**Instructions to follow**. In the data below, find every line with the string "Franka" and pull it out.

========

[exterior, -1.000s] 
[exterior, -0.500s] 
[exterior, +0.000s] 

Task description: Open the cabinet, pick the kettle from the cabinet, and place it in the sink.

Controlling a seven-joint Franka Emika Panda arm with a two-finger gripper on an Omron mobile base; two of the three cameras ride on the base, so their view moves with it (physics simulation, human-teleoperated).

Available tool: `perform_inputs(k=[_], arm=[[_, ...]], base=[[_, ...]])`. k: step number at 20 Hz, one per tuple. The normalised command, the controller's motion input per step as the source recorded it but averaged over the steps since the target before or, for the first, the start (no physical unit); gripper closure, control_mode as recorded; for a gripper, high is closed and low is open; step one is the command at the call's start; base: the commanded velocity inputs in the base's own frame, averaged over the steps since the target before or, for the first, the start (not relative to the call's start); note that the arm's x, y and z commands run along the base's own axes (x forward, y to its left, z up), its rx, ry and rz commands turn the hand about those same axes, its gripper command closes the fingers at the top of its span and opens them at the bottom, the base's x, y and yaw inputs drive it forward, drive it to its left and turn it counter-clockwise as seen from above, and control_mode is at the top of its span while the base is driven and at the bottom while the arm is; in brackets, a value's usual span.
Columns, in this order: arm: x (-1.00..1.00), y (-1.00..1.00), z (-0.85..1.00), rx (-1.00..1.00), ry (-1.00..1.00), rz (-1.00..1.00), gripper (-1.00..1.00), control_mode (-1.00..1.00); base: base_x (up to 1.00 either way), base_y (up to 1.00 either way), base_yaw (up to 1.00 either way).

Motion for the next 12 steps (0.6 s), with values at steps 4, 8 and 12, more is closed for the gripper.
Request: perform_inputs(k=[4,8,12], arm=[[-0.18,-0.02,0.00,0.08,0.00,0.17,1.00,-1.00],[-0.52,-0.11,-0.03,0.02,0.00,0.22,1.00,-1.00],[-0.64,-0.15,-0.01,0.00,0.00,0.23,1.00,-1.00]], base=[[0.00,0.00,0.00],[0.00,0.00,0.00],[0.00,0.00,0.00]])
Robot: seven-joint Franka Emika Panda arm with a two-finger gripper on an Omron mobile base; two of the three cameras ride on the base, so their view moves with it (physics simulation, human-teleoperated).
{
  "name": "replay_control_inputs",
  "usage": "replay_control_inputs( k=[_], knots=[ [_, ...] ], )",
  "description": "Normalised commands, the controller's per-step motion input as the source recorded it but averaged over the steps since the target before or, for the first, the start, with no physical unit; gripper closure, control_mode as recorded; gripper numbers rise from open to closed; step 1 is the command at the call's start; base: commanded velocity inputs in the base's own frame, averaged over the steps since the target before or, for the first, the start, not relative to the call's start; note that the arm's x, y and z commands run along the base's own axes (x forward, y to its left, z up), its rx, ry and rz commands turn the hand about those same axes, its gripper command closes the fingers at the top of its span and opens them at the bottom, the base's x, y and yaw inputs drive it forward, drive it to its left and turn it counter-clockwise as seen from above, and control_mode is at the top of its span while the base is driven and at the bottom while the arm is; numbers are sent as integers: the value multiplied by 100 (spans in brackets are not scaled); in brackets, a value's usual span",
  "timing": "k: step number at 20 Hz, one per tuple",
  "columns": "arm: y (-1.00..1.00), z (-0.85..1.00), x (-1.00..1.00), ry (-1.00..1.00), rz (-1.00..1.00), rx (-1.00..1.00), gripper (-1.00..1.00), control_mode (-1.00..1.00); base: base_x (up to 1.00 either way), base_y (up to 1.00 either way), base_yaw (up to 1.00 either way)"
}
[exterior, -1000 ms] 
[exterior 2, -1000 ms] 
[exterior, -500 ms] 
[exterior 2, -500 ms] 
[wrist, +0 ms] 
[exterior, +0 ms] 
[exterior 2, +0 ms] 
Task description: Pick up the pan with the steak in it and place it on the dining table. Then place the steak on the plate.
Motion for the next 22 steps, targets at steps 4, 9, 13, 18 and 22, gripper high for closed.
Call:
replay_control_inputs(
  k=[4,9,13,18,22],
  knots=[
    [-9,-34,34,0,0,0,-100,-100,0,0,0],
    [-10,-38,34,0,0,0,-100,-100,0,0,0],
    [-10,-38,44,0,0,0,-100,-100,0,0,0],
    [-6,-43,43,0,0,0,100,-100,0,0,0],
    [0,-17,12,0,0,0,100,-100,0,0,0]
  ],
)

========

**Solution**.
Controlling a seven-joint Franka Emika Panda arm with a two-finger gripper on an Omron mobile base; two of the three cameras ride on the base, so their view moves with it (physics simulation, human-teleoperated).
Robot: seven-joint Franka Emika Panda arm with a two-finger gripper on an Omron mobile base; two of the three cameras ride on the base, so their view moves with it (physics simulation, human-teleoperated).

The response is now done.